API product owners want to provide a reliable, asynchronous processing of mass-payments to our customers [1]. It must work under the constraints of the FrontierPay environment (Kafka not deployed).
The operations of submitting a mass-payment and getting the status of a mass-payment should take at most 1000ms each.
Background
When an API user submits a mass-payment request, the API orchestrates the workflow by making several requests to BOS.
In case of an API request timeout or connection failure between the user and the API, then the user does not receive the payment information.
Moreover, as the orchestration of the workflow is implemented in the API webapp during a user request by making several requests to BOS without a retry-later mechanism, the processing can fail in case of timeouts or connection failures between the API and BOS. The user would be forced to resubmit the mass-payment and possibly duplicate payments.
Ideally, the API call should return as soon as possible and the processing should continue in the background.
Solution
There are a couple of constraints for this feature:
- it must work in the FrontierPay environment, where BOS does not have access to Kafka
- PAB team are working on the payments query service. We want to avoid effort duplication and the design of competitive solutions.
We propose a straightforward solution that transfers the orchestration of the mass-payments from the API to a BOS background job (Celery task).
BOS will expose a new endpoint that will receive the mass-payments file, create the mass-payment information (UUID and initial status) and start a background job to complete it. When an async mass-payment is requested, the API will call this endpoint and give the user back the mass-payment info (UUID, status). The API user can check the status of the mass-payment using its UUID.
The background job will implement the same workflow that is currently used by the API sync mass-payments, reusing the logic in the BOS views and controllers. In order for the users to get a finer grained status of the mass-payment, we define extra status values and update the mass-payment status at certain points during the workflow, with minimal changes to the BOS code and database schema.
We plan to also keep the synchronous functionality for now.
To summarize, this solution:
- does not have extra dependencies, which makes it suitable for the FrontierPay environment
- does not need infrastructure or security changes, reuses the BOS background job system with the already in place monitoring and operational practices.
- does not make changes to the BOS mass-payment business logic.
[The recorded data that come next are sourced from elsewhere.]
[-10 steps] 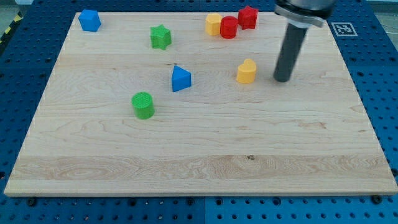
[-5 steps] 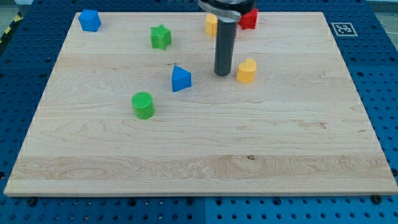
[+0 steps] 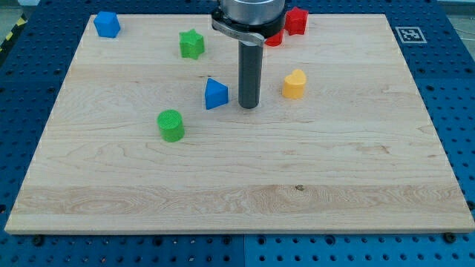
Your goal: Move the blue triangle towards the green star
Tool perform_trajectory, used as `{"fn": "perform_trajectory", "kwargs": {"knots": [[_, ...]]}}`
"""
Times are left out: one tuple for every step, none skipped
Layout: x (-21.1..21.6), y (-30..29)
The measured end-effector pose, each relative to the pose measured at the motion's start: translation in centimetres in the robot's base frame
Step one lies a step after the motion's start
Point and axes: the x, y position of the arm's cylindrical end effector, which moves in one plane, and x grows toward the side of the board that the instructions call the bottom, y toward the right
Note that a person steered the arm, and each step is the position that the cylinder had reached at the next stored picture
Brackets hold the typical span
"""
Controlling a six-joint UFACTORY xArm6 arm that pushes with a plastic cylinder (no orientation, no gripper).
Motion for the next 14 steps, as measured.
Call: {"fn": "perform_trajectory", "kwargs": {"knots": [[0.0, -0.1], [0.0, -0.2], [0.2, -0.2], [0.3, -0.2], [0.4, -0.2], [1.0, -0.5], [1.5, -0.9], [1.5, -1.6], [1.5, -2.3], [1.5, -3.3], [1.5, -3.9], [1.5, -4.5], [1.5, -4.7], [1.5, -4.7]]}}
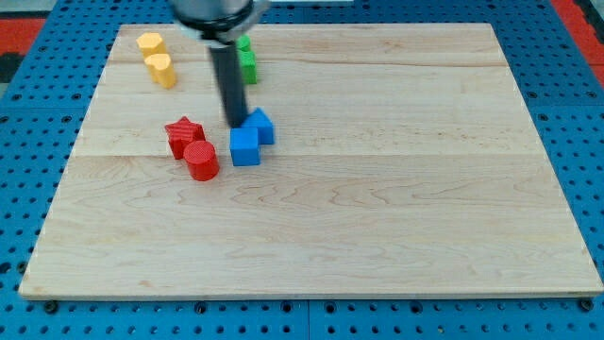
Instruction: Move the blue triangle close to blue cube
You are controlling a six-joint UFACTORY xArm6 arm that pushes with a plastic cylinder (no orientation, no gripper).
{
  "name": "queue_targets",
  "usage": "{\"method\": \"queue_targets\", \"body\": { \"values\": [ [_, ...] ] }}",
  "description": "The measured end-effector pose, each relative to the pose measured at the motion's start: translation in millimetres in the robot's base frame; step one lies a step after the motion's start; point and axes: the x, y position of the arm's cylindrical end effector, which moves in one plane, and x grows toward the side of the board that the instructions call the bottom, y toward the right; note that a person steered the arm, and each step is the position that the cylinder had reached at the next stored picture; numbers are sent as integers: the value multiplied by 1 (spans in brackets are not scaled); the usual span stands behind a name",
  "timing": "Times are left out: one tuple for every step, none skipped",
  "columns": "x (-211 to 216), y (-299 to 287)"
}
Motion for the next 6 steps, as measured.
{"method": "queue_targets", "body": {
  "values": [
    [-1, 89],
    [14, 64],
    [20, 27],
    [21, 46],
    [56, 89],
    [125, 52]
  ]
}}
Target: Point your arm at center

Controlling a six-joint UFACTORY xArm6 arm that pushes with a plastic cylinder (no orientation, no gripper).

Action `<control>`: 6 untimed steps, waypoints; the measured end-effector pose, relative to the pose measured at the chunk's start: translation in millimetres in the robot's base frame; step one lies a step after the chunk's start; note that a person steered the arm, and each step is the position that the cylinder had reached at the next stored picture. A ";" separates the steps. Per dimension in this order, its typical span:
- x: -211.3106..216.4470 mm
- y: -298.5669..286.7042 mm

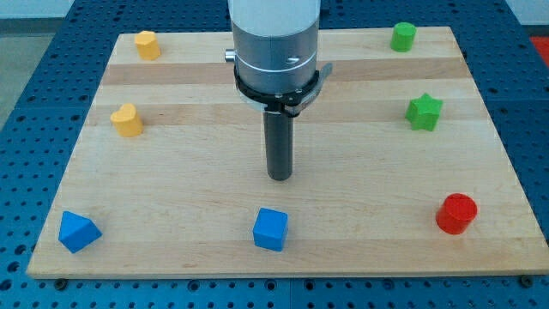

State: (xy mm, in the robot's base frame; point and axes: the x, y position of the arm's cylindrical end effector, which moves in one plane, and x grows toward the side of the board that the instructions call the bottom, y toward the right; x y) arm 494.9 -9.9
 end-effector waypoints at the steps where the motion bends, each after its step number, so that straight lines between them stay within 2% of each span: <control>1: 0.0 -0.3; 2: 0.0 -27.2; 4: -0.8 -41.0; 6: -9.2 -169.4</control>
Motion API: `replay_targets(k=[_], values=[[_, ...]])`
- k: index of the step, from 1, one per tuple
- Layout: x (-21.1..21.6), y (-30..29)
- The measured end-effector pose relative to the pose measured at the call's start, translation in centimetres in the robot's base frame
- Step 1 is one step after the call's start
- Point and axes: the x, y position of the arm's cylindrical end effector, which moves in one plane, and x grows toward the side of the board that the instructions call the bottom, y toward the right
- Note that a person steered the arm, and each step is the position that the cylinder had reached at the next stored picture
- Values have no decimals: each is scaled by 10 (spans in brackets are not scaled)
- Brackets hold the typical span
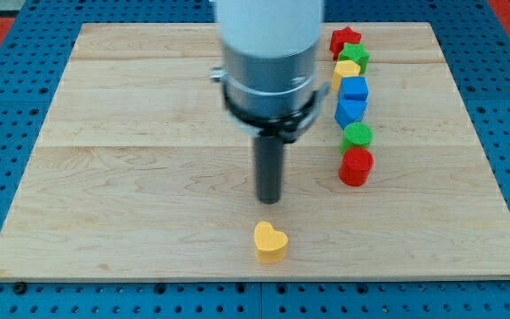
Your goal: Move the red circle to the left of the yellow heart
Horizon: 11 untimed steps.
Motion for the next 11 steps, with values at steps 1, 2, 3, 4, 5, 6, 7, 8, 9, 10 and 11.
replay_targets(k=[1,2,3,4,5,6,7,8,9,10,11], values=[[4,91],[10,144],[-38,160],[-60,119],[-45,99],[-26,97],[-4,97],[10,90],[34,88],[63,84],[99,57]])
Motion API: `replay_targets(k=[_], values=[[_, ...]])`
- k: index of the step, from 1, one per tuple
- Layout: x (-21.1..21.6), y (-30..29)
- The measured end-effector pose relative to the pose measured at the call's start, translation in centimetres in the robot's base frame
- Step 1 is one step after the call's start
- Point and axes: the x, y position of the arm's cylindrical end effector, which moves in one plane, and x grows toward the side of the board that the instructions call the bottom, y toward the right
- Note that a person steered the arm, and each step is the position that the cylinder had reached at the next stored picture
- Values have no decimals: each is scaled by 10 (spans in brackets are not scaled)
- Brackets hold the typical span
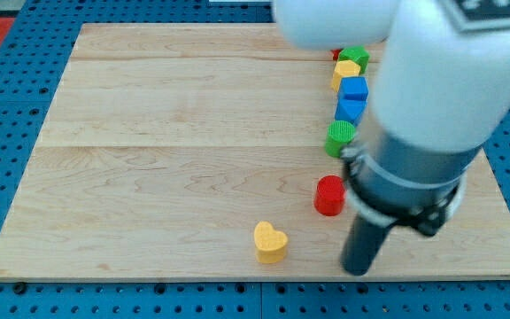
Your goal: Move the red circle to the left of the yellow heart
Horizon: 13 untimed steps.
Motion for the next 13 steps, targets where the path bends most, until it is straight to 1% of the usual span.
replay_targets(k=[1,2,4,5,6,7,9,10,11,12,13], values=[[2,-46],[2,-69],[-6,-76],[-7,-48],[-23,21],[-68,29],[-100,-29],[-118,-8],[-132,-43],[-122,-75],[-114,-86]])
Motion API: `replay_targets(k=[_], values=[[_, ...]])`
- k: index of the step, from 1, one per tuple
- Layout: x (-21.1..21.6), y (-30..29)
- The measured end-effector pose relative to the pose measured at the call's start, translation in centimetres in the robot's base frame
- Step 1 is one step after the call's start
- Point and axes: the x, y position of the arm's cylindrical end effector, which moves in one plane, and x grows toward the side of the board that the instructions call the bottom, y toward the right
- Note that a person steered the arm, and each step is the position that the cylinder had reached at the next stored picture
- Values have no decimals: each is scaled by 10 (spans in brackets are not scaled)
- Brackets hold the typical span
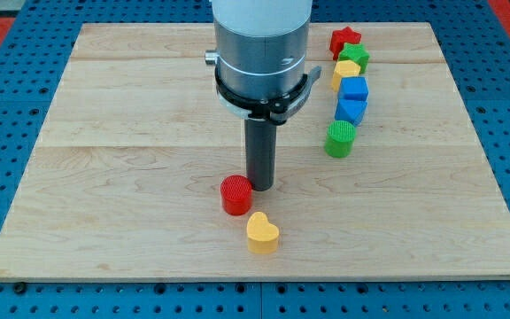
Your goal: Move the red circle to the left of the yellow heart
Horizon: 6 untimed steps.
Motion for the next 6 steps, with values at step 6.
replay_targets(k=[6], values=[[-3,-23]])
- reuses the current mass-payments code, preserving the current ownership. The work on Ebury 2.0 payments will not be affected by competing solutions and duplication of effort.
- requires little changes to the database schema - a new UUID field for the mass-payments. Extra mass-payment statuses need to be defined in the application layer.
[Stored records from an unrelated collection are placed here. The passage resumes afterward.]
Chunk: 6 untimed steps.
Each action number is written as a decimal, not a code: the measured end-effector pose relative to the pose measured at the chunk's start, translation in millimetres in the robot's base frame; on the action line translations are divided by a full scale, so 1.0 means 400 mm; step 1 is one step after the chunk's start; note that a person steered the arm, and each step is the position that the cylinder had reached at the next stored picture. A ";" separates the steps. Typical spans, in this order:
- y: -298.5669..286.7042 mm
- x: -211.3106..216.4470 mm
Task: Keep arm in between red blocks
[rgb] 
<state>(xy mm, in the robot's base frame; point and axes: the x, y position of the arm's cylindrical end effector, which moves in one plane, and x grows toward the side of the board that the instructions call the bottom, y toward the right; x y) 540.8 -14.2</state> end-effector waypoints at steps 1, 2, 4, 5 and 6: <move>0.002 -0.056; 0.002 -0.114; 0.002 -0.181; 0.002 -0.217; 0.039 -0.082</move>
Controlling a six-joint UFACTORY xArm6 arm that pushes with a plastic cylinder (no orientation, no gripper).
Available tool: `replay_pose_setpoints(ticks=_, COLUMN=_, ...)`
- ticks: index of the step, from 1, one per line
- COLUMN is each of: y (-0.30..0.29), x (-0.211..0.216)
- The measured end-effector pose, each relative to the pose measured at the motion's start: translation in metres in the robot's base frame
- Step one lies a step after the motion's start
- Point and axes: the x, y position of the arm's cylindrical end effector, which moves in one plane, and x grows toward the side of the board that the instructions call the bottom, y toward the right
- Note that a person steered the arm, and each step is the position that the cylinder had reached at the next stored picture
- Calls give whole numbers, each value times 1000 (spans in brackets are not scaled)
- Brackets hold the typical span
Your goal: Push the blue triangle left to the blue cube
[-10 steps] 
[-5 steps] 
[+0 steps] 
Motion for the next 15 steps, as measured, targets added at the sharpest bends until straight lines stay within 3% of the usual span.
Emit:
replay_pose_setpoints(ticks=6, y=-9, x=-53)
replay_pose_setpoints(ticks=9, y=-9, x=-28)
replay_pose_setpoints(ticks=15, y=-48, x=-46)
- reuses the BOS database for keeping track of the mass-payment UUID and status.
- is easy to test, reuses BOS testing infrastructure and functions that are already tested.
- is fairly quick to implement.
Future Enhancements
We consider this a temporary solution and we expect that it will be superseded by Ebury 2.0 payments in the long run.
Alternatives
Caveats
Adding more functionalities to BOS is not recommended under the Ebury 2.0 strategy. The async mass-payments workflow reuses the current BOS operations rather than creating new ones. But a new background job will be created to orchestrate these operations. However, given that the PAB team are working on Ebury 2.0 payments at this time, we believe that the solution avoids duplication of effort or competitive implementations.
Even if the required changes look minimal, we will be modifying a complex functionality. We counted 9 incident postmortems related to mass-payments during the first quarter of 2021.
Operation
The async workflow will run as a background job of BOS and will have the same operational requirements as the existing BOS background jobs.
Security Impact
None.
Performance Impact
The current synchronous API mass-payment workflow makes several requests to BOS API, waiting for the entire process to complete and keeping API and BOS workers busy during this time. The proposed async workflow makes only one request to BOS to upload the data and start the background process, thus freeing API and BOS worker time for other requests. There will be extra load added to the BOS background job system.
Developer Impact
None.
Data Consumer Impact
An extra UUID field for the mass-payment is needed in the database.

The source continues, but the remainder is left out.